Return the lines below that contain the word "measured".

[Start of Attachment]

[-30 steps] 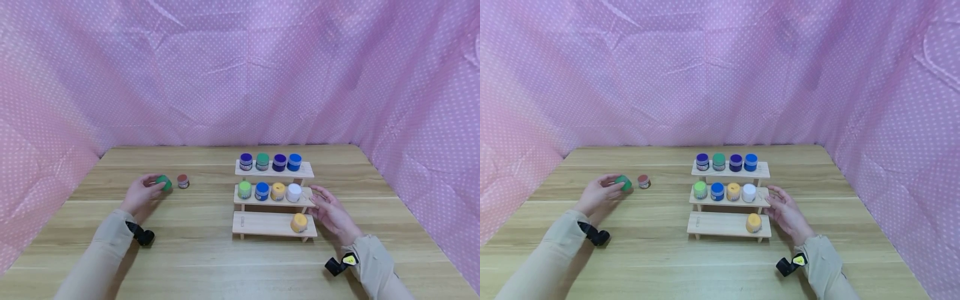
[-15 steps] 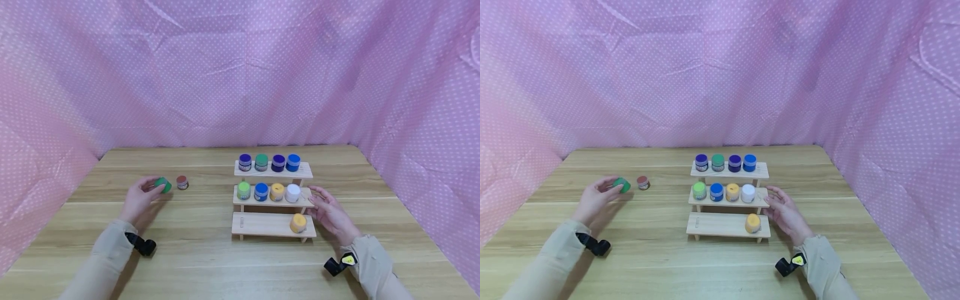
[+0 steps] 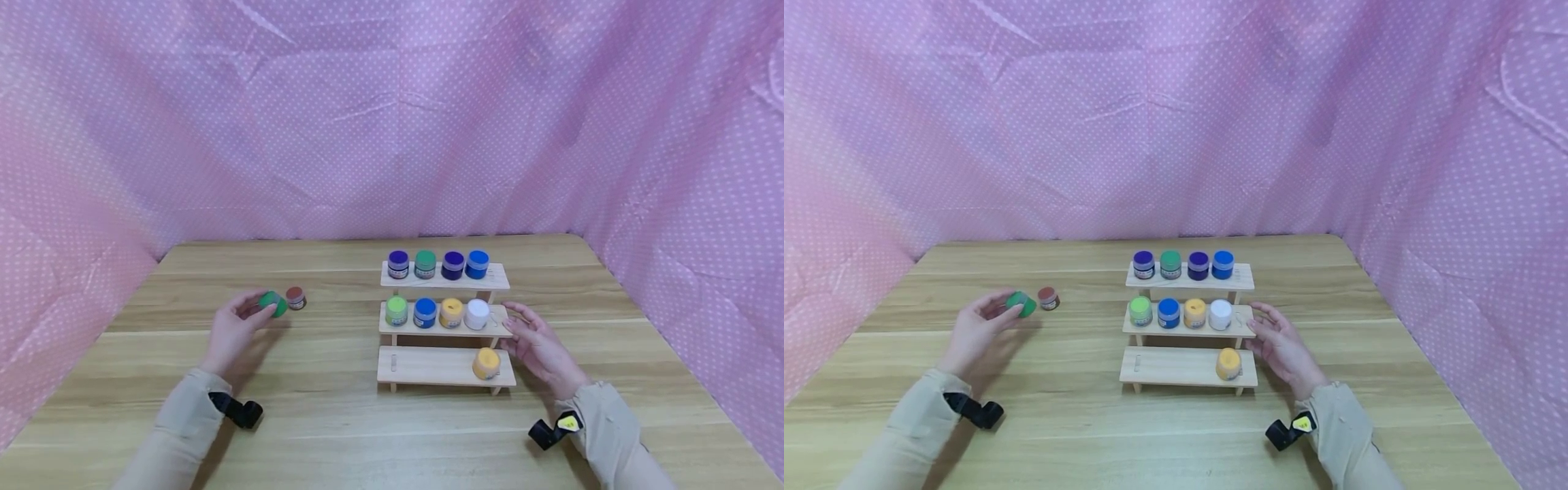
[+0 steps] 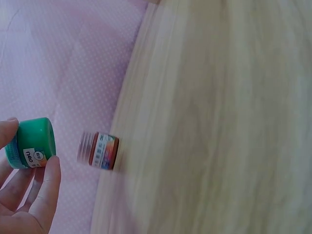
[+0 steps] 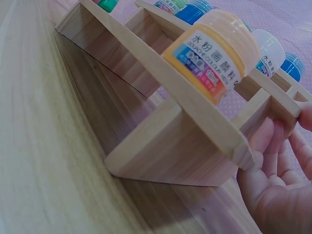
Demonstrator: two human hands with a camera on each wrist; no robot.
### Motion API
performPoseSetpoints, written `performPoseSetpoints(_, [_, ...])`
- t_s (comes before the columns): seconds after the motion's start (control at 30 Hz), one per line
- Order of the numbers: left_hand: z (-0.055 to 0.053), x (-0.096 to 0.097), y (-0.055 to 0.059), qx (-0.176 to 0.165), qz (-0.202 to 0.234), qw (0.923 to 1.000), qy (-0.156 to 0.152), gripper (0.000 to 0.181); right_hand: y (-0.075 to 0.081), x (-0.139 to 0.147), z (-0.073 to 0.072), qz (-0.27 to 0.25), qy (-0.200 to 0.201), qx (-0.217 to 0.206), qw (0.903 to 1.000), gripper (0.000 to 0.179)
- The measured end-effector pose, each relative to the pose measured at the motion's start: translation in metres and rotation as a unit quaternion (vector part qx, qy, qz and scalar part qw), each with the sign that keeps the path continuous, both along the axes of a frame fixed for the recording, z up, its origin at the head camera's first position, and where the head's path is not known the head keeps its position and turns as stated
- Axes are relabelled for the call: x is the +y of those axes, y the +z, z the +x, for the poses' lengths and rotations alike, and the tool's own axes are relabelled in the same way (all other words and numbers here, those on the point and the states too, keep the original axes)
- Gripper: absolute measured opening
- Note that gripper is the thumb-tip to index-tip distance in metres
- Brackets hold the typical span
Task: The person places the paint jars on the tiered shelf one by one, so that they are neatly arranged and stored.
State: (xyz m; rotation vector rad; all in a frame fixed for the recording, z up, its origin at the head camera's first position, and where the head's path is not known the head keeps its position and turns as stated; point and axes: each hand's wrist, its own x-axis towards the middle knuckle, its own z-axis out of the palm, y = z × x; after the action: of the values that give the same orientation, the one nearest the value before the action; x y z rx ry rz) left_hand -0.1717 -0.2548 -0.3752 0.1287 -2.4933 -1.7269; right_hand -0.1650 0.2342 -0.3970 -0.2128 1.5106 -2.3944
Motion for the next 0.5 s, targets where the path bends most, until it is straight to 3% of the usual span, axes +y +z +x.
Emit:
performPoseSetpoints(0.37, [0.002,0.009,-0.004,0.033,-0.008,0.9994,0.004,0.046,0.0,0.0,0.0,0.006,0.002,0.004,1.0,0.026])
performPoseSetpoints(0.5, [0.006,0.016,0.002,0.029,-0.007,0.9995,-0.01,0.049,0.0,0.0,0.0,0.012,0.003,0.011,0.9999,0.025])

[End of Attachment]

### Written answer
- The measured end-effector pose, each relative to the pose measured at the motion's start: translation in metres and rotation as a unit quaternion (vector part qx, qy, qz and scalar part qw), each with the sign that keeps the path continuous, both along the axes of a frame fixed for the recording, z up, its origin at the head camera's first position, and where the head's path is not known the head keeps its position and turns as stated
- Gripper: absolute measured opening

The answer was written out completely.